A modern approach to data normalization and contextualization is to use a Unified Namespace (UNS), which is like a data marketplace where all business systems can exchange data. A lot of times, this may be an MQTT broker, which is open and lightweight, and using a topic structure based on ISA-95 hierarchy, which was designed for manufacturing environments. UNS is also considered a mindset and strategy for how to approach the problem of getting data from multiple systems into a common hub where data can be easily exchanged, rather than using point-to-point connections. The issue of moving data is exacerbated in life sciences due to batch manufacturing’s data challenges. For this use case, a UNS can help manage and put data into a common format that is ready to consume, contextualize, and scale for the customer.

Life Sciences 4.0 is unique because products have a big impact on human life, there is a lot of regulation, tolerances are tight, and there is a high cost of failure. These conditions add to an already complex manufacturing environment that needs to establish economies of scale to bring down the cost per deployment. Industrial DataOps fits into this picture several ways:

• A Systems Approach to Data Management: Three years ago, Alcon, an US$8 billion pharmaceutical and medical device company specializing in eye care products like contact lenses, was using a homegrown solution to pass data between business applications. It saw several encouraging project wins developing and was deploying new applications, but found that it was taking several years to implement each new project in full. Rather than be limited to one or two projects per year, the company decided to leverage an edge-based DataOps solution called HighByte Intelligence Hub to systematize and scale the data mapping process for new applications. At one facility, Alcon has thousands of motors and pneumatic cylinders across 17 manufacturing lines. Templatizing endpoints without doing individual mapping saves the Alcon team months of development work that would be spent manually mapping data tags for every new application.
• Templatize for Reusability and Scale: Catalent, a 14,000-employee contract development manufacturing partner for personalized medicine, drugs, and consumer brands, has a lab with 48 lines (bio reactors), each with 100 data tags. Modeling all of these data one-by-one for each new application is the traditional approach and would take an inordinate amount of time. Instead, a data engineer can use a tool like HighByte Intelligence Hub to create a model of the bio reactors that can be deployed to any number of sites in about an hour. This model is essentially a UNS strategy where data can be contextualized and available for analytics, maximize value-added time, minimize manual tasks like transcribing digital HMI data, and promote reusability among tools.
• Only Send the Right Data to the Cloud: Sending data to the cloud without discerning what data are going to the cloud and why is not only a waste of cost, but adds unnecessary complexity. Cloud data must be defined in terms of its fidelity and intended use. The biggest general industry trend is to move data to the cloud. However, at the same time, the big cloud vendors Amazon Web Services (AWS) and Azure are moving to the edge by developing and building out their edge solutions and partner ecosystems because, as much as it may make sense to perform orchestration in the cloud, many manufacturing workloads, analytics, and visualizations are still executed at the edge (e.g., robotic automation). The goal should be finding the right balance of edge and cloud.

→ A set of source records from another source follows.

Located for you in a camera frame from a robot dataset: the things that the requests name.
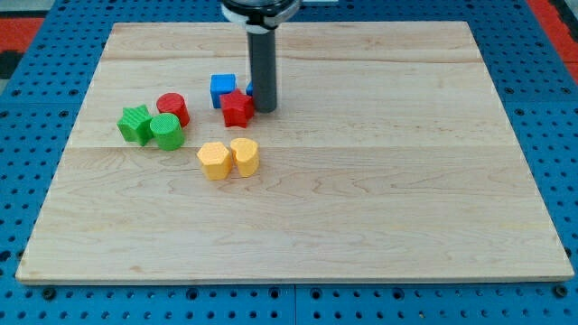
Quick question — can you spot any black white robot arm flange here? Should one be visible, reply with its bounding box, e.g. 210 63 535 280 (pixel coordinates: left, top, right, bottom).
220 0 302 34

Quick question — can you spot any light wooden board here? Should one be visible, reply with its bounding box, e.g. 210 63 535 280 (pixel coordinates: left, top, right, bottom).
16 22 574 285

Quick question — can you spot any yellow heart block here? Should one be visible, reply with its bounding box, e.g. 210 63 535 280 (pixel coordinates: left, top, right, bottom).
230 138 260 177

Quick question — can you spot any yellow hexagon block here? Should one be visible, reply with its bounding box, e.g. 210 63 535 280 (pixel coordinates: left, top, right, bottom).
197 142 232 181

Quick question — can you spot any red star block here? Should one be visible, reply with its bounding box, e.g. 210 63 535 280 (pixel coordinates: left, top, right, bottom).
219 88 255 128

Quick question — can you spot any small blue block behind rod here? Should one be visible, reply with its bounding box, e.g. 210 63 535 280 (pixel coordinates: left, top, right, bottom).
246 81 253 96

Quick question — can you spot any blue cube block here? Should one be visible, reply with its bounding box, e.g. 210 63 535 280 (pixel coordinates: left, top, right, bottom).
210 74 237 109

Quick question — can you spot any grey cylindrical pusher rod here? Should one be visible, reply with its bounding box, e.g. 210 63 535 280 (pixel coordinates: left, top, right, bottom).
247 31 277 113

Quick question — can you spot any green cylinder block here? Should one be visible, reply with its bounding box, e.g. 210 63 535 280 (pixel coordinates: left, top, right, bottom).
150 113 185 151

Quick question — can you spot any red cylinder block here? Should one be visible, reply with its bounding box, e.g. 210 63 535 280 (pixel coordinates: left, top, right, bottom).
156 92 191 127

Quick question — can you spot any green star block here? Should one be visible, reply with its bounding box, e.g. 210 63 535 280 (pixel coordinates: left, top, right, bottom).
117 105 154 146

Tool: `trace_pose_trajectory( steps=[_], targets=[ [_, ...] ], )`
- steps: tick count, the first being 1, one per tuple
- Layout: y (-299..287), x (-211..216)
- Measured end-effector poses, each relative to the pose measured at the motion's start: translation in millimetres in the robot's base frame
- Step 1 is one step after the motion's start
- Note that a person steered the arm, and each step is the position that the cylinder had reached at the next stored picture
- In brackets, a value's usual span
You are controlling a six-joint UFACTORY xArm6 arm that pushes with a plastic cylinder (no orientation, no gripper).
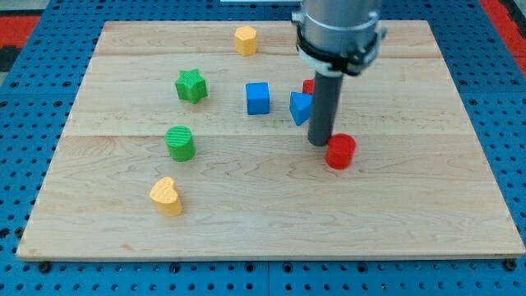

Every company wants to be more agile, use information more effectively, and improve their business for customers. Industrial DataOps is the dominant framework for mastering 4.0 data transformation projects and it’s imperative to leverage solutions that enable a systems approach to maintaining and scaling, templatizing data movement, and satisfying the delivery of data to the user/consumer for a real-time view of the enterprise.